I like the current season and how the show has evolved and changed and the fact that the boys are having to deal with emotional stuff now and that they are struggling with it. That the monsters are commonplace and routine problems at this point, but still so much and bogging down on the boys that they don’t really see a way out. It makes sense that Dean has obvious PTSD and depression, shows symptoms of untreated childhood PTSD, that he can fight a war and kill monsters and stand toe-to-toe with demons and angels and not bat an eye, but it’s a life outside of that that scares him, because he doesn't know how to deal with the unknown, doesn't know how to let go of something that has been his entire life since he was four years old.

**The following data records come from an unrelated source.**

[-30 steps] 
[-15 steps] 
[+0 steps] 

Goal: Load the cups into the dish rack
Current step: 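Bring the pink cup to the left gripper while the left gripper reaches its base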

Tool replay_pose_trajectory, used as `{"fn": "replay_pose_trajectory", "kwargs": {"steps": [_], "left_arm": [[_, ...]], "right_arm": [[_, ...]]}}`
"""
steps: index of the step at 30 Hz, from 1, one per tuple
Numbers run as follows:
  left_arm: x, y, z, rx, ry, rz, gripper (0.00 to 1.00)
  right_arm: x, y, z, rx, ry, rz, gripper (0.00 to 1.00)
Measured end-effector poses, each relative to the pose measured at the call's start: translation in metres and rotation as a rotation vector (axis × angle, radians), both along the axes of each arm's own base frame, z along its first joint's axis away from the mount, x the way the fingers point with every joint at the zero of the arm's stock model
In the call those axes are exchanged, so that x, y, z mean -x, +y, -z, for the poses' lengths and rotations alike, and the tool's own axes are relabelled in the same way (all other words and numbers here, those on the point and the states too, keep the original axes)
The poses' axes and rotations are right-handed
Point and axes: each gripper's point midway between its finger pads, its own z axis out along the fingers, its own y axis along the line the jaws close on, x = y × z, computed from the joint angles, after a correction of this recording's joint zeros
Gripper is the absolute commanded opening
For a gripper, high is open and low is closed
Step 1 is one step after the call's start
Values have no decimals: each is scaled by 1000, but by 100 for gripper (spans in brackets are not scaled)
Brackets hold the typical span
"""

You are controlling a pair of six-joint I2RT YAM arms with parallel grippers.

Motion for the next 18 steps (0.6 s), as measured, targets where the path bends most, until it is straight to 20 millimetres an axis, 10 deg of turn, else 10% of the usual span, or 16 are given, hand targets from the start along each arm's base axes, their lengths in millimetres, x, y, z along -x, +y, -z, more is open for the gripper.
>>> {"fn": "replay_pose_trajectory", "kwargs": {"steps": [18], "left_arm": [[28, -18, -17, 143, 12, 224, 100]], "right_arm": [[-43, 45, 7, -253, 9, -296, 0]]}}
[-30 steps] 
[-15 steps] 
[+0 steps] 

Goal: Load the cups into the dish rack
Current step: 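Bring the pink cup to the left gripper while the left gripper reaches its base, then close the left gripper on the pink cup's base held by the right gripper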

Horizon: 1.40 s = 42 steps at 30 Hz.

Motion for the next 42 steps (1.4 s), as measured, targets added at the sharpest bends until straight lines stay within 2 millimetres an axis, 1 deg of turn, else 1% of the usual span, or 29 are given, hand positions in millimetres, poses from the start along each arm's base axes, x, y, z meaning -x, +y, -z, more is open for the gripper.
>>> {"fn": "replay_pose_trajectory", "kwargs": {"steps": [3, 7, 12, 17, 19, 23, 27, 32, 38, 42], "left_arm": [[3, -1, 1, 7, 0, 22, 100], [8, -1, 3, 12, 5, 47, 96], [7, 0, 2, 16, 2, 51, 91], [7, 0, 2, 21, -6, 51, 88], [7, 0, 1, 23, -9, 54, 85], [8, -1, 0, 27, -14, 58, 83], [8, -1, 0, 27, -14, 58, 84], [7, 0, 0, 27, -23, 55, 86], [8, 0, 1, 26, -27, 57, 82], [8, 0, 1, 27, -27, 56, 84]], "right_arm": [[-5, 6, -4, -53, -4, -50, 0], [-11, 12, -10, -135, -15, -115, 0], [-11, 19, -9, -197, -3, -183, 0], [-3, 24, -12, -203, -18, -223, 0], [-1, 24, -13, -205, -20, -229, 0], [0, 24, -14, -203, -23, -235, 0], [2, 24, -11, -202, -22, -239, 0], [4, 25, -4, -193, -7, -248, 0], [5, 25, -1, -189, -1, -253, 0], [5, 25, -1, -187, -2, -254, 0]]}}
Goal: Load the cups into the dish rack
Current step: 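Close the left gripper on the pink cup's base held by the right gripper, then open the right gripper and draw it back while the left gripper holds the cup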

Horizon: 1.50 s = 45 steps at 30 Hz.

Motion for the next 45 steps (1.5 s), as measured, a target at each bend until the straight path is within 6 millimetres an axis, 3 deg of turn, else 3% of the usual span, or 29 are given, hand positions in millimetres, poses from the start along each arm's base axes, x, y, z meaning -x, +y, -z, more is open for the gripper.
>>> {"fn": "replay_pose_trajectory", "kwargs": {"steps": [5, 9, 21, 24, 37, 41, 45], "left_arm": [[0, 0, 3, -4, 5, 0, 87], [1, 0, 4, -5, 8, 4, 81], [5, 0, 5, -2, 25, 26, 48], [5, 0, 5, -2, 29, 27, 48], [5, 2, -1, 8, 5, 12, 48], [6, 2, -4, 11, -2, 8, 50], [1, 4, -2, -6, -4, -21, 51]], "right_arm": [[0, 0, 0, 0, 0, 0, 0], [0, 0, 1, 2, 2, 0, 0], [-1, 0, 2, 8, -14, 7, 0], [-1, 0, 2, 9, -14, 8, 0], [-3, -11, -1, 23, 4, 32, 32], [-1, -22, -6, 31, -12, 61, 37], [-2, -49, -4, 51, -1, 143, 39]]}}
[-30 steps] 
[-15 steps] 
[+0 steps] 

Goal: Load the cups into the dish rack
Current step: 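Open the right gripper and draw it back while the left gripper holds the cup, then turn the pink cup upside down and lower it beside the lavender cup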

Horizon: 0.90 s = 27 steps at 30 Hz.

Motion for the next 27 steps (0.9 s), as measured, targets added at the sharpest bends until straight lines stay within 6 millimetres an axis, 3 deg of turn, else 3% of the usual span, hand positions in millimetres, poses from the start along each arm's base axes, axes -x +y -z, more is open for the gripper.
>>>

Sam sees a way out, and granted sometimes he doubts, but they are both running headlong through a forest at night, tripping and stumbling and striving for that light in the distance that will get them out and get them home. Sam saw the light, keeps picking up Dean and forcefully tugging him along behind him when Dean is tired and wants to give up, because Dean didn’t see the glimpse of light in the distance through the trees. In Dean’s mind, they are running on faith toward something that could have been the figments of Sam’s hopeful thinking, a mirage.
At this point too, Dean is fighting to bring Cas along with them. This friend that they’ve made that, I think the show has proven, Dean can’t live without anymore than he could live without his brother. Dean is never willing to fight for himself, though, but Dean will fight for the sake of others, so if and when Cas comes back, Dean will drag him along with them, fighting to get them to that light the same way Sam is fighting to get Dean there. So they stumble and crash through the underbrush and trees for something they can’t see but have a waning faith might actually exist.
The show started out about revenge; now it’s about hope, and I like that.